Jakarta (ANTARA) - Kepala Penelitian Center for Indonesian Policy Studies (CIPS) Felippa Amanta mengatakan, target pemerintah untuk membangun 15 pabrik gula pada periode 2020-2024 akan sulit tercapai tanpa adanya riset dan inovasi teknologi.

"Riset dan inovasi teknologi sangat dibutuhkan untuk meningkatkan kualitas gula, menekan biaya produksi dan meningkatkan kapasitas produksi dengan cara yang lebih efisien," kata Felippa Amanta dalam siaran pers di Jakarta, Sabtu.

Menurut Felippa, pelibatan riset dan inovasi sangat dibutuhkan dalam membenahi kondisi industri gula di tanah air.

Ia berpendapat universitas maupun perusahaan swasta di Tanah Air dapat berkontribusi dalam mengembangkan ekosistem riset terkait gula untuk kemudian dapat dimanfaatkan oleh perkebunan tebu dan pabrik gula.

Riset dan inovasi itu, ujar dia, juga diharapkan dapat membantu upaya revitalisasi pabrik gula yang sudah berusia ratusan tahun sehingga bisa berproduksi secara lebih efisien.

"Banyak hal yang perlu diprioritaskan dalam pembenahan industri gula.
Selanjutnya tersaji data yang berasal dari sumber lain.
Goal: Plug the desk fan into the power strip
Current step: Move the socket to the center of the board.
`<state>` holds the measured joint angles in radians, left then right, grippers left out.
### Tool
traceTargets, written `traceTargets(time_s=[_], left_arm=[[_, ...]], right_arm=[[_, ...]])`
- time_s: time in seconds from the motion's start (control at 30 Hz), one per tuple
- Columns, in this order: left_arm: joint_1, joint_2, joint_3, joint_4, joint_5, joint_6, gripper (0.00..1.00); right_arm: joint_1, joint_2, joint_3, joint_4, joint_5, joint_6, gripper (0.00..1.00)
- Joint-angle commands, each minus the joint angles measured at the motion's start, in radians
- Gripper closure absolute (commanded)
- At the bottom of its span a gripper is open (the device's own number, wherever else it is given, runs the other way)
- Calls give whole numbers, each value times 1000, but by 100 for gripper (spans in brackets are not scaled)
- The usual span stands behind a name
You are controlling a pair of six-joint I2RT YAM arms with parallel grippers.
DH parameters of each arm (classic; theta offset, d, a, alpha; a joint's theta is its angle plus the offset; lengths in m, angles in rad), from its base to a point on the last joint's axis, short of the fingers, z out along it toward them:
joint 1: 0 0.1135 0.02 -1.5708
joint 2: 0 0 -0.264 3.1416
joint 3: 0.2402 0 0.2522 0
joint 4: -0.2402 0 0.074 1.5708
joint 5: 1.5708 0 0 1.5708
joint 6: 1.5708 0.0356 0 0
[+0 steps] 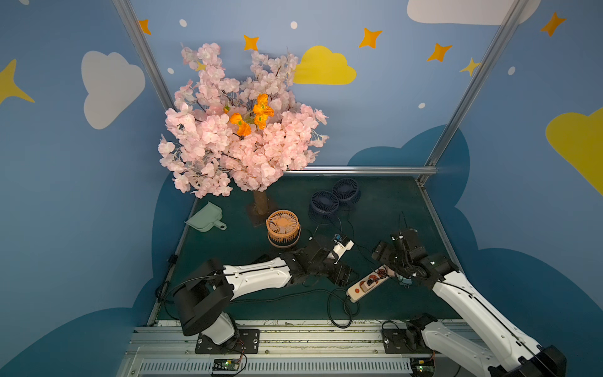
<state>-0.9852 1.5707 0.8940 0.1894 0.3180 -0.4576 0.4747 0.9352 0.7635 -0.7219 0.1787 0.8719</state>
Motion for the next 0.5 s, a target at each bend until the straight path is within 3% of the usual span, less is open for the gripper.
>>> traceTargets(time_s=[0.0, 0.03, 0.23, 0.37, 0.4, 0.47], left_arm=[[-7, 5, 17, 18, 18, 43, 23], [-9, 5, 15, 24, 18, 47, 23], [-9, 28, 21, 78, 5, 35, 24], [-9, 45, 38, 135, 49, 49, 24], [-10, 47, 47, 149, 86, 75, 24], [-18, 52, 76, 139, 123, 153, 24]], right_arm=[[-5, -20, 3, 5, -21, -13, 11], [-5, -24, 2, 19, -22, -28, 14], [-19, 22, 44, 77, -31, -116, 57], [-36, 70, 120, 8, -47, -121, 49], [-42, 68, 127, -6, -33, -116, 44], [-70, 53, 130, -43, -23, -98, 25]])
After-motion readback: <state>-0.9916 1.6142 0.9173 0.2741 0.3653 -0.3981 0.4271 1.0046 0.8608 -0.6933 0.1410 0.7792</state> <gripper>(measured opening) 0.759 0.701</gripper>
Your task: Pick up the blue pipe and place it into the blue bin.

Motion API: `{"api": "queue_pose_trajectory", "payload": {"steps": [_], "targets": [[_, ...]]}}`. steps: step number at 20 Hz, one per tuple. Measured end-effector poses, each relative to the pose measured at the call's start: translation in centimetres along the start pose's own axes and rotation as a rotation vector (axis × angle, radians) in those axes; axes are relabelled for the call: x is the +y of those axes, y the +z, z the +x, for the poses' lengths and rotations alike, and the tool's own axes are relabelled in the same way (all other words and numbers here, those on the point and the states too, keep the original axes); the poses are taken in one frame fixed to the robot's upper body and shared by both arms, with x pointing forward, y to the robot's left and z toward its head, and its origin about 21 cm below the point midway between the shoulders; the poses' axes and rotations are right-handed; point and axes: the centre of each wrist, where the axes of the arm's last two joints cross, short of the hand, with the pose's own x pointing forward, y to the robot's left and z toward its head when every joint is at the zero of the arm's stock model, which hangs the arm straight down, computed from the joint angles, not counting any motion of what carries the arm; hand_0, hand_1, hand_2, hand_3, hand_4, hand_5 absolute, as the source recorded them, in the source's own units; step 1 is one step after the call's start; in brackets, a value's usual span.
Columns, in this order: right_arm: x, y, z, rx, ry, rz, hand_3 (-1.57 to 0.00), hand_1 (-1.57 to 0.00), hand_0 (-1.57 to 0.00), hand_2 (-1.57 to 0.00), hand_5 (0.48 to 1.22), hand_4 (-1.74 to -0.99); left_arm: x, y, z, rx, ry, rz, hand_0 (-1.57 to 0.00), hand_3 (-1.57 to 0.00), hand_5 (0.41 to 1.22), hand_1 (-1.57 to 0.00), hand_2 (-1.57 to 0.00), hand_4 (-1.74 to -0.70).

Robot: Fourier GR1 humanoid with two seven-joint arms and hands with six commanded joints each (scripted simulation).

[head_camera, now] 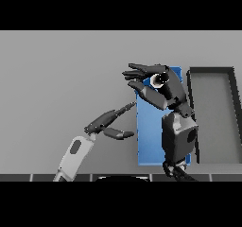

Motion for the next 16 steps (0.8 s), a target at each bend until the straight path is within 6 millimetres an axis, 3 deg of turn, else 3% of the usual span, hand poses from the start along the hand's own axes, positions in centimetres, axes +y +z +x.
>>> {"api": "queue_pose_trajectory", "payload": {"steps": [4,9,16], "targets": [[-4.5,0.5,0.3,0.055,0.098,-0.155,-1.57,-1.57,-1.57,-1.57,1.221,-1.498,0.3,0.7,0.3,-0.002,0.007,0.012,0.00,0.00,0.472,0.00,0.00,-0.95],[-7.8,3.7,-2.5,0.211,0.144,-0.326,-1.57,-1.57,-1.57,-1.57,1.221,-1.499,0.2,0.8,0.5,0.007,0.004,0.020,0.00,0.00,0.467,0.00,0.00,-0.94],[-8.8,9.8,-8.3,0.500,0.139,-0.486,-1.57,-1.57,-1.57,-1.57,1.221,-1.500,0.5,0.8,-0.1,-0.002,-0.016,0.025,0.00,0.00,0.462,0.00,0.00,-0.93]]}}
Salah satunya adalah memperbaiki kualitas gula nasional supaya bersaing dengan gula impor, baik secara harga maupun kualitas," terangnya.

Felippa mengapresiasi lahirnya 12 pabrik gula tahun lalu merupakan salah satu bentuk keberhasilan pemerintah dalam memberikan insentif bagi pelaku industri gula yang berencana berinvestasi atau bahkan memperluas bisnisnya.
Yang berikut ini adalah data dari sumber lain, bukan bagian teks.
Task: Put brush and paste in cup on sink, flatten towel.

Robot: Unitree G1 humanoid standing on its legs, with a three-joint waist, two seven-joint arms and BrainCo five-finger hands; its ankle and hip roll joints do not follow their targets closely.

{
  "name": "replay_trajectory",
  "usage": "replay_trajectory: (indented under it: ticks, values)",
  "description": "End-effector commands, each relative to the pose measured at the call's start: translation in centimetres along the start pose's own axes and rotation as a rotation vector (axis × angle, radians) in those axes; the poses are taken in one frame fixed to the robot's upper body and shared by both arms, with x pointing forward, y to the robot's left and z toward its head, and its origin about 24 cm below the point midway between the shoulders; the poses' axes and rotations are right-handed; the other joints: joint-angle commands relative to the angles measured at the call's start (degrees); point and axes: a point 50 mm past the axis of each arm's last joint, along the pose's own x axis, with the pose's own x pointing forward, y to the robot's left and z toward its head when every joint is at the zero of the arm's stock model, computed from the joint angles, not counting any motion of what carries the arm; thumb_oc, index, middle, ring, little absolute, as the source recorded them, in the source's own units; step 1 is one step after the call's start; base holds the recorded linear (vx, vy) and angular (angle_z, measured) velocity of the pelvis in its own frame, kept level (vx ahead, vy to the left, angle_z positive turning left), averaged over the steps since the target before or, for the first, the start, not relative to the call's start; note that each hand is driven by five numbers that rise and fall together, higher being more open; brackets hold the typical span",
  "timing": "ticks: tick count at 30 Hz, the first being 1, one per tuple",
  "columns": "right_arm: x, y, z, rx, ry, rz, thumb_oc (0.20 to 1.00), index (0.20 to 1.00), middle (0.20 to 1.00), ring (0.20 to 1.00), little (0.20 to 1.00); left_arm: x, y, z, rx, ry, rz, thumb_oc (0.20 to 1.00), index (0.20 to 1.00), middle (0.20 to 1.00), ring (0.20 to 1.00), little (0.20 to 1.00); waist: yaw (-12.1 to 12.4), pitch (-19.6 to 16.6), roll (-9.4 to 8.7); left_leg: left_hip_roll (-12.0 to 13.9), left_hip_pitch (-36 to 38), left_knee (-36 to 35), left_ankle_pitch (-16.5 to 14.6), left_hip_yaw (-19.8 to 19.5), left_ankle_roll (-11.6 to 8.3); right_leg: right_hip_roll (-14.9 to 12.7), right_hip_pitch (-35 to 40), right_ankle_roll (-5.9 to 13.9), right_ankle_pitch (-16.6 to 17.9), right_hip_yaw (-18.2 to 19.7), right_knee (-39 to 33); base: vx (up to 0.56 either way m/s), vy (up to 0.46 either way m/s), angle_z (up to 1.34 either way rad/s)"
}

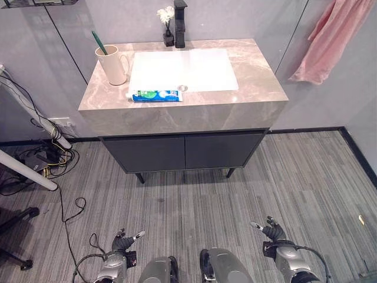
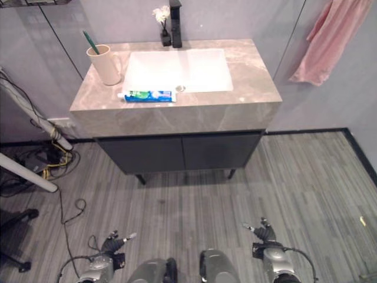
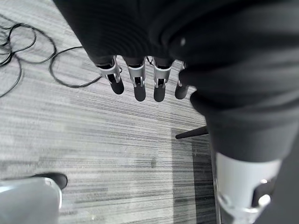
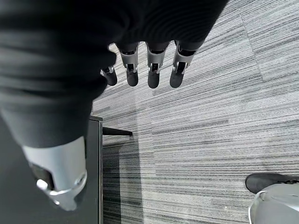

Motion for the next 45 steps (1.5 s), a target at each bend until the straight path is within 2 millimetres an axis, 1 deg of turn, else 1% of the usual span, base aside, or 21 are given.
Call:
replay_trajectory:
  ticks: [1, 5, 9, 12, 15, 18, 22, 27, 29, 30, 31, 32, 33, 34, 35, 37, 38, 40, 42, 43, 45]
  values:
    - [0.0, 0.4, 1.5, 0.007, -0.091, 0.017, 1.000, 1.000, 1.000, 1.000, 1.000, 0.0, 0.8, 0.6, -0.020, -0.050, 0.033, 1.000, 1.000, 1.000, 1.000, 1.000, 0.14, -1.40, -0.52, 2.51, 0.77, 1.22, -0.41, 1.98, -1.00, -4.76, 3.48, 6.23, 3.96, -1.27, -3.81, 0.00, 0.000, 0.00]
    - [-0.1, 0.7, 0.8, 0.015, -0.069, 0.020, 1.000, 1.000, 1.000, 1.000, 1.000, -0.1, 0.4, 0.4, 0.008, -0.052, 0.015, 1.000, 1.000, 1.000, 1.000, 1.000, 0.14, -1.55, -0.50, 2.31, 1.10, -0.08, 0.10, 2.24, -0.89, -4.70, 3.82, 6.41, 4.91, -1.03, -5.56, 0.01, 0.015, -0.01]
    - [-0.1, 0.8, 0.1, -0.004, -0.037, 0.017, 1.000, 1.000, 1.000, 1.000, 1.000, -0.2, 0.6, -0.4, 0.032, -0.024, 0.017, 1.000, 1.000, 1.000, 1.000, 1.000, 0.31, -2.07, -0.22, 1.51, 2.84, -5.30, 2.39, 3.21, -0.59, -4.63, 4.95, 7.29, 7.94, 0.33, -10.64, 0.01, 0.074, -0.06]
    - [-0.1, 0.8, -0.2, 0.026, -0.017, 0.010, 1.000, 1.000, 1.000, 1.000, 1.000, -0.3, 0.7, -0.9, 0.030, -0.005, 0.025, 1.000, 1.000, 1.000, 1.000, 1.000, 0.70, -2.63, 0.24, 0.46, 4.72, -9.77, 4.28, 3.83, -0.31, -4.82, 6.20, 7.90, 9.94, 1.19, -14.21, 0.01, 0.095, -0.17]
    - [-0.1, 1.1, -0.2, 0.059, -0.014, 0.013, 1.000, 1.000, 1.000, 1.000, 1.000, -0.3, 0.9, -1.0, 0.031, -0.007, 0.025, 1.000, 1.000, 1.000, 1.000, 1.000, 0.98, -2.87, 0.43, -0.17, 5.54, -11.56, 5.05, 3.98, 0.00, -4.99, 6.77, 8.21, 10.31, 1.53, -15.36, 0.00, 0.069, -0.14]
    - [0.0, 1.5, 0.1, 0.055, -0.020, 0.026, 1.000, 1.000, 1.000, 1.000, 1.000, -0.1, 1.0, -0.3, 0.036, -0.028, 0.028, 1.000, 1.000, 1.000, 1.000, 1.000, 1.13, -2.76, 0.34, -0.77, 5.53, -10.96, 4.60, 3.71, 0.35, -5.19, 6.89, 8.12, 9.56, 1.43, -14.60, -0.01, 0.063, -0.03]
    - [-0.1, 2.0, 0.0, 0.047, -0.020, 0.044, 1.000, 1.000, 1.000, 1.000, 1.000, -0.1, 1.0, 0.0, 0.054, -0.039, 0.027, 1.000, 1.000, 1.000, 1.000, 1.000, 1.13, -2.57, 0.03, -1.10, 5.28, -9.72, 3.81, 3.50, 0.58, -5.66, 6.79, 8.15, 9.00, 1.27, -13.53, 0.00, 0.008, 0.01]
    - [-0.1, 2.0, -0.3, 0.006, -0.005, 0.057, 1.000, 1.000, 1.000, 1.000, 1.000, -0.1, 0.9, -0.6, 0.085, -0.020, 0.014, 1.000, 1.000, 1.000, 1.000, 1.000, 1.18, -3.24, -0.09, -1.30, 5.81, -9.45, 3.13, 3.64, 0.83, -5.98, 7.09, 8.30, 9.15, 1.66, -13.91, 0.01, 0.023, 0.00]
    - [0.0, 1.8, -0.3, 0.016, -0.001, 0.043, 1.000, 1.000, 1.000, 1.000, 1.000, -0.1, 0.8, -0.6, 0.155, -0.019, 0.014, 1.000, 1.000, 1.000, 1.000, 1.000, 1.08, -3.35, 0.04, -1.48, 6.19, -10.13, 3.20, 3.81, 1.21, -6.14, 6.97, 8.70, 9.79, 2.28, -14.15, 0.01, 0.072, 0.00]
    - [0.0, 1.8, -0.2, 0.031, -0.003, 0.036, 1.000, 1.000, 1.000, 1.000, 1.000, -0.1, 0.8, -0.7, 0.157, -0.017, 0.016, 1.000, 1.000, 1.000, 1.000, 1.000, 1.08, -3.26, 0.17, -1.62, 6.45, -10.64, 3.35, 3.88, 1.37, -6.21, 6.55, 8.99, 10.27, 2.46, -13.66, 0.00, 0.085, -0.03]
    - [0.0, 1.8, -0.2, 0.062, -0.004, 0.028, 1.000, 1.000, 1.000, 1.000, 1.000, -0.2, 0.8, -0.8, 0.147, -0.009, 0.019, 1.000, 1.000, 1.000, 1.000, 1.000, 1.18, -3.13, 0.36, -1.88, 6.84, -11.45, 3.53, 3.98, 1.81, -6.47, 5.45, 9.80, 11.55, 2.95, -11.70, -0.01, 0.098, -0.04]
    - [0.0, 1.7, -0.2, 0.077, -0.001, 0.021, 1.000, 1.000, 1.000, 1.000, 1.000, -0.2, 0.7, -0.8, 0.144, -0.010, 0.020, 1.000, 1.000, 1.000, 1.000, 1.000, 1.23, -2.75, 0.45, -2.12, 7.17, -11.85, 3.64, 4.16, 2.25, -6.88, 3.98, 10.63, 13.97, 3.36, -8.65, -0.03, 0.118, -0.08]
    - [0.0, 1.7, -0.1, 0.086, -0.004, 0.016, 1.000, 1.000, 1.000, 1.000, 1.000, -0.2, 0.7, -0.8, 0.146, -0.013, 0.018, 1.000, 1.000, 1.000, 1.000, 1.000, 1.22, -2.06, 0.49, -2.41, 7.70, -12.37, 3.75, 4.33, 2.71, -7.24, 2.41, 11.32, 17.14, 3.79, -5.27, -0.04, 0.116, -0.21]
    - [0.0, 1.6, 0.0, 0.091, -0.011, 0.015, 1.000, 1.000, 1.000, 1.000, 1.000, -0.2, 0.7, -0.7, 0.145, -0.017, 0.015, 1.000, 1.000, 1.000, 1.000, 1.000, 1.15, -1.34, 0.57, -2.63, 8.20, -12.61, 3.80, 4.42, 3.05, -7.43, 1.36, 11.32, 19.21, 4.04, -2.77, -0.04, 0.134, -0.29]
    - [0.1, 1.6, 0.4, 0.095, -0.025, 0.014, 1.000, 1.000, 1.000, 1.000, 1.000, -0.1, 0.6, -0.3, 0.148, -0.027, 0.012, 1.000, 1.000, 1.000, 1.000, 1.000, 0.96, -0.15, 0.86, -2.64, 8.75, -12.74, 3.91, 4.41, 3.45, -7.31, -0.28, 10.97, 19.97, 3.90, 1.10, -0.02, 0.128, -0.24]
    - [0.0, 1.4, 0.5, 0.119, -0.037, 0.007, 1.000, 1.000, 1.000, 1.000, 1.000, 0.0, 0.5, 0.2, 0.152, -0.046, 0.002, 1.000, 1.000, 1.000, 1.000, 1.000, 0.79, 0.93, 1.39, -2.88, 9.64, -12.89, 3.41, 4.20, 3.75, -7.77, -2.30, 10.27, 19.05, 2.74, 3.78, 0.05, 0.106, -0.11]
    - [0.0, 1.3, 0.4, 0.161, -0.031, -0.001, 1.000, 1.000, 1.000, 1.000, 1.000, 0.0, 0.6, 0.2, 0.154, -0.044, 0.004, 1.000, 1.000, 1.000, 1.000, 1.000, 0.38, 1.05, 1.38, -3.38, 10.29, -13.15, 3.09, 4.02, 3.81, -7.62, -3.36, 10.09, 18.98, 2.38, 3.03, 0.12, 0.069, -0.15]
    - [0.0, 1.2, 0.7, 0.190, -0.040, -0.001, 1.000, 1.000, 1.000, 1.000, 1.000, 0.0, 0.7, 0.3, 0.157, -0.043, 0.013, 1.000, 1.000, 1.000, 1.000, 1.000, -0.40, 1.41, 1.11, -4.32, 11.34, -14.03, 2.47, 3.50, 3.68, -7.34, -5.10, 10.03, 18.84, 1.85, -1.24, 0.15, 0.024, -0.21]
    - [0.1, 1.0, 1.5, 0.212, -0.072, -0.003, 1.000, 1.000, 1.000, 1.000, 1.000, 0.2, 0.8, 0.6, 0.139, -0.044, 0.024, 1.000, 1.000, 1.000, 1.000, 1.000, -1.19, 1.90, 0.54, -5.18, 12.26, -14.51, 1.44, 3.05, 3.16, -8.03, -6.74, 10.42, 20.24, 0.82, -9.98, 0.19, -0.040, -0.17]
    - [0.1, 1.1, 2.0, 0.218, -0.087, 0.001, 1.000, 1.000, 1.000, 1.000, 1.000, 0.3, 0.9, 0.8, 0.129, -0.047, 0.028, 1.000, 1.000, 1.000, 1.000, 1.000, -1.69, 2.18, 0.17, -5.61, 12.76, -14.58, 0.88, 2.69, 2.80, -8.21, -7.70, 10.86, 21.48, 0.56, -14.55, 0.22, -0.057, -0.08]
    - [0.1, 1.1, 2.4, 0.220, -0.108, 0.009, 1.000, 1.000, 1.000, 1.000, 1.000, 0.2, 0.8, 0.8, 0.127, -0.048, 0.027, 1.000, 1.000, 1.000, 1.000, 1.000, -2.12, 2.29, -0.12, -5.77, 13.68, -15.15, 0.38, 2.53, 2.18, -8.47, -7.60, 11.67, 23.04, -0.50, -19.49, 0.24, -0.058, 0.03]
Bentuk insentif yang diatur dalam Peraturan Menteri Perindustrian (Permenperin) nomor 10 tahun 2017 memberikan Fasilitas Akses Bahan Baku Industri Gula dalam bentuk pelonggaran impor gula kristal mentah selama kurun waktu tertentu.
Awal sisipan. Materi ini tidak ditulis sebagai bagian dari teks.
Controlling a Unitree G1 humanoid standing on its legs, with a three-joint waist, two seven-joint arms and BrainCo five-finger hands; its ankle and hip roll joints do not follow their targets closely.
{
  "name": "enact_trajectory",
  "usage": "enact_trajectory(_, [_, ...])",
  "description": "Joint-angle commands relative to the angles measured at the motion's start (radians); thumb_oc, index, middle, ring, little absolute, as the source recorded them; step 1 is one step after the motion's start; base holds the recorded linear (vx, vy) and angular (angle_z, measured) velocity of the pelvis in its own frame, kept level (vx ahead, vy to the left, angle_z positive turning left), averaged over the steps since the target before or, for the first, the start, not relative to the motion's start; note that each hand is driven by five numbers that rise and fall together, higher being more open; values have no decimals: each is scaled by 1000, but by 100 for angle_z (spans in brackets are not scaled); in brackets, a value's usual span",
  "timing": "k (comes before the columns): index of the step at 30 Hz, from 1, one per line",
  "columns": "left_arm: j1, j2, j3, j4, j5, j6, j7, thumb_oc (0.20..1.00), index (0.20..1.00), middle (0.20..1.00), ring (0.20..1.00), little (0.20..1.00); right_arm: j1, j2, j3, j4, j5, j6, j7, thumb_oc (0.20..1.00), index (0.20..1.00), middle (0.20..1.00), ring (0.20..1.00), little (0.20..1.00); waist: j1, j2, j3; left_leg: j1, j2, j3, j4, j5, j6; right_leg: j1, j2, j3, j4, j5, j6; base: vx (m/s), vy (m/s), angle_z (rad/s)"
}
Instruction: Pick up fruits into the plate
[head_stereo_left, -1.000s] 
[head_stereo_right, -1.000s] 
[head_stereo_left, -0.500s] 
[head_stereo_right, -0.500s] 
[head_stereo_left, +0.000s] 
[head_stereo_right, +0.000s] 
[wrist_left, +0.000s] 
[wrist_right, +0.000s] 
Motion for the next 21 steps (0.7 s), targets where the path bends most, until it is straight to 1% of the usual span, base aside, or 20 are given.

Namun, lanjutnya, berbagai bentuk insentif ini juga tetap harus diikuti adanya ekosistem yang mendukung berkembangnya inovasi teknologi.

"Permenperin nomor 10 tahun 2017 yang memperbolehkan penggunaan gula mentah impor untuk diolah dan secara bertahap digantikan dengan gula lokal ini diharapkan tidak hanya dapat mendorong tumbuhnya produsen gula, tapi juga untuk meningkatkan kualitas gulanya dapat memenuhi kebutuhan industri di dalam negeri," ucap Felippa.

Untuk menjaga kestabilan harga gula, Felippa juga menyarankan adanya evaluasi terhadap Peraturan Menteri Perdagangan (Permendag) nomor 117 tahun 2015 pasal 3 yang menjelaskan bahwa jumlah gula yang diimpor harus sesuai dengan kebutuhan gula dalam negeri yang ditentukan dan disepakati dalam rapat koordinasi antar kementerian.

Sebelumnya, Kementerian Perindustrian terus mendorong pembangunan pabrik gula baru, yang terintegrasi lahan tebu, guna memenuhi kebutuhan pasar domestik yang semakin meningkat, baik untuk konsumsi langsung maupun bahan baku industri makanan dan minuman.

Pendirian pabrik gula baru itu membutuhkan kebijakan strategis, yang dapat menciptakan iklim investasi yang kondusif di Tanah Air.

"Kami fokus memacu pembangunan pabrik-pabrik gula baru yang terintegrasi dengan perkebunan tebu, sehingga dapat beroperasi dengan penuh," kata Menteri Perindustrian Agus Gumiwang Kartasasmita lewat keterangan resmi yang diterima di Jakarta, Rabu (26/8).

Menperin menjelaskan guna mencapai sasaran tersebut, perlu adanya fasilitas memperoleh bahan baku dalam rangka pembangunan pabrik gula baru maupun perluasan investasi. Hal ini bertujuan untuk menarik minat investasi, meringankan beban biaya investasi yang besar, dan membantu efisiensi operasional pabrik.